§ **Problem details**: Within the material below, transcribe exactly the lines from the one holding "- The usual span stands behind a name" through the one holding "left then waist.", keeping both ends and skipping the rest.

****

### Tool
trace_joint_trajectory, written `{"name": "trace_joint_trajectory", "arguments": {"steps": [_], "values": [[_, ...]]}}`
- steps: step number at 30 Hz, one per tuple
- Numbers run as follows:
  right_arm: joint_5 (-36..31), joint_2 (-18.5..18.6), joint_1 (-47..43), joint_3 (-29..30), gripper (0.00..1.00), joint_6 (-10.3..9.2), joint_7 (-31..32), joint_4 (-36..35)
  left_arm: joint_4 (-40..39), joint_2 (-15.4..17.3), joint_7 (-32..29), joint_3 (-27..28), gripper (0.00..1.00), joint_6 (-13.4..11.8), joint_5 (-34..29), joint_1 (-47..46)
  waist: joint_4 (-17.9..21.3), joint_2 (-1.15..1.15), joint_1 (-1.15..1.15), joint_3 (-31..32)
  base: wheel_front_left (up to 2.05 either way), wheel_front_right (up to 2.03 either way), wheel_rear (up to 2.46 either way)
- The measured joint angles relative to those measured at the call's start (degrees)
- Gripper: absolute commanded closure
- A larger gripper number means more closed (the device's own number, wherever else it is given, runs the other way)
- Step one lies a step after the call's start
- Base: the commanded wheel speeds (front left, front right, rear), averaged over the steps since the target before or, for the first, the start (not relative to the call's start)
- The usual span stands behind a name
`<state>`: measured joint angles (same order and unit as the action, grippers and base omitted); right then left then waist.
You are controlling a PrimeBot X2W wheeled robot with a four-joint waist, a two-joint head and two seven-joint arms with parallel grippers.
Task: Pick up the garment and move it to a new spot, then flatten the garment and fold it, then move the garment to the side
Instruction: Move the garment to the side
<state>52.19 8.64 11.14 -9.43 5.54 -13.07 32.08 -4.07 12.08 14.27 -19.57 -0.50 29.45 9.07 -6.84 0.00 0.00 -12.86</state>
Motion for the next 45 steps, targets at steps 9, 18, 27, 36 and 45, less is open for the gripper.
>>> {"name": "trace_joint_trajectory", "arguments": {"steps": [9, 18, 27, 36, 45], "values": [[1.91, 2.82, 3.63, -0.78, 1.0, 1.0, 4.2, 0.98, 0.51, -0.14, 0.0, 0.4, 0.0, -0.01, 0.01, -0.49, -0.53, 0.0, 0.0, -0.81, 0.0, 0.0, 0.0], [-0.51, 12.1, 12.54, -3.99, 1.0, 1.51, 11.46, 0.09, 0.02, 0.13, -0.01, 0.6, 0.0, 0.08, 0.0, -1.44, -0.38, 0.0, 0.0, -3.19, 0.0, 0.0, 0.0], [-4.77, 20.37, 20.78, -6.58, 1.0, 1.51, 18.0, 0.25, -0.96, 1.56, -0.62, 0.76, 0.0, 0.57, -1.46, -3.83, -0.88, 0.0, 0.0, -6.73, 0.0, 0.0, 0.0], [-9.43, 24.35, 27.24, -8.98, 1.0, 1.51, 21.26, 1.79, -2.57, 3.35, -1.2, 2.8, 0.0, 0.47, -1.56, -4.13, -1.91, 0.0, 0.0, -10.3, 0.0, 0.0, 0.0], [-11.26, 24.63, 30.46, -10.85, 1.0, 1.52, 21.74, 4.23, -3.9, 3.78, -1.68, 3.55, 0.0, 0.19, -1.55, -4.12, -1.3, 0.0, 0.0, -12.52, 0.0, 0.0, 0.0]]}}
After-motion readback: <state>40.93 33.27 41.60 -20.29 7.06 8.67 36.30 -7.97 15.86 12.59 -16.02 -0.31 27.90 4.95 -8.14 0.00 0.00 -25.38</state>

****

§ **Answer to this exercise**:
- The usual span stands behind a name
`<state>`: measured joint angles (same order and unit as the action, grippers and base omitted); right then left then waist.

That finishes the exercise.